Keeping Resolved Items Out of the Active List
A coordination matrix that accumulates every clash from every run without pruning becomes unmanageable by Round 4. The discipline leads stop reading the full report because they know most of it is stale. They scan for their discipline's new items, miss something in the middle, and coordination breaks down.
The protocol for keeping the active list clean:
- After each model update from a discipline, re-run clash detection for only that discipline's pairs
- Compare new results against previous round: clashes that no longer appear in the new run are candidates for closure
- Before closing a clash, confirm the updated model was submitted and the coordination issue database reflects the resolution
- Archive closed items in a separate tab or section — accessible for reference but not in the active working view
The active coordination matrix should contain only open and in-progress items.
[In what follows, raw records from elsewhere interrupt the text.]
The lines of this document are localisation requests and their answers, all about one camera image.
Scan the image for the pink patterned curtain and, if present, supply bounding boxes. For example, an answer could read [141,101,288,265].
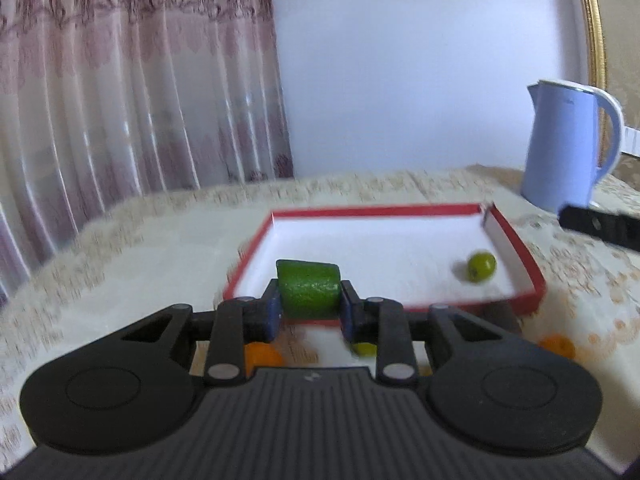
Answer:
[1,0,293,298]

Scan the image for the green cucumber piece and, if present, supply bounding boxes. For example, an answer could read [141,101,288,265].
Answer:
[276,259,342,320]

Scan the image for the red shallow box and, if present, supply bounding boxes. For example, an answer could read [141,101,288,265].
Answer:
[222,204,547,315]

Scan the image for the small green jujube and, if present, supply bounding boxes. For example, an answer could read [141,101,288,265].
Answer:
[466,252,497,283]

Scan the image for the green round fruit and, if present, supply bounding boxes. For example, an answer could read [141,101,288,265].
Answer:
[349,342,378,359]

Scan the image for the white wall switch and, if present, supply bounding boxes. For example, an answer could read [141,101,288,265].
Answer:
[620,127,640,157]

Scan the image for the large orange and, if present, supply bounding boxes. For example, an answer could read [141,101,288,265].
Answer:
[244,342,285,377]

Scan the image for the cream floral tablecloth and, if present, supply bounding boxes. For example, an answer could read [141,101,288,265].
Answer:
[1,165,639,469]

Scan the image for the gold headboard frame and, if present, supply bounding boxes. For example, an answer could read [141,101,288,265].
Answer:
[579,0,608,89]

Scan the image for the small orange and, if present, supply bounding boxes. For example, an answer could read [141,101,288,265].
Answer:
[537,334,576,360]

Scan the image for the blue electric kettle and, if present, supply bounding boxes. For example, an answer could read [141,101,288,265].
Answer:
[521,79,625,214]

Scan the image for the dark sugarcane piece right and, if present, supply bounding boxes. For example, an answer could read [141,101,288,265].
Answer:
[480,301,522,335]
When a principal-in-charge asks "how many open coordination issues do we have?", the answer should come from the active list without having to mentally subtract resolved and closed items.
The Severity Calibration Problem
Severity scoring in many firms defaults to geometric: a larger overlap volume equals higher severity. This is a proxy metric that is often wrong. A 2-inch overlap between an MEP conduit and a concrete wall penetration in a non-structural location is a lower-severity issue than a 0.5-inch clearance violation between a fire damper and a structural column in a rated fire wall assembly. The latter is a fire/life safety compliance issue that requires code analysis, not just a routing adjustment. The former is a minor penetration sleeve coordination item.
Severity should be based on consequences, not geometry. The five factors that drive consequence-based severity scoring:
- Whether the resolution requires structural changes (vs. MEP rerouting, which is cheaper)
- Whether the conflict zone is in a rated assembly (fire wall, smoke barrier)
- Whether the conflict affects a critical-path structural element (moment frame, lateral system)
- Whether the conflict is in a zone with constrained access during construction (below-grade mechanical rooms, within concrete pour zones)
- LOD status of both conflicting elements — lower LOD means lower confidence in severity
We are not saying geometric overlap is irrelevant — it is a useful first-pass signal. A 12-inch hard clash between a W18 beam flange and a 30-inch round duct is almost certainly a high-priority routing conflict regardless of context. The calibration matters for the medium-severity range, where geometric proximity alone is an unreliable guide to priority.
Discipline-Specific View Configurations
One practical time-saving measure that few teams implement consistently: save named Navisworks search sets and viewpoints for each discipline lead before the coordination meeting. The structural engineer should be able to open the federated model and immediately activate a view that shows only their issues — not every clash in the project, filtered to their discipline pairs, with the clash marker centered in view for each item.
This requires 45–60 minutes of setup before each coordination round but eliminates the meeting time typically spent with a coordinator screen-sharing and navigating the model while discipline leads wait to see their issues. Each discipline lead can review their items independently before the meeting, arrive with a position on each, and the meeting moves directly to decision-making.
The combination of pre-classification, pre-grouping, pre-distribution, and discipline-specific views produces a different kind of coordination meeting. It is shorter. It is less contentious, because participants are not surprised by their issues. It produces more decisions per meeting-hour. And it generates a cleaner coordination register — because items that were pre-reviewed are resolved more definitively in the meeting than items discovered in real time.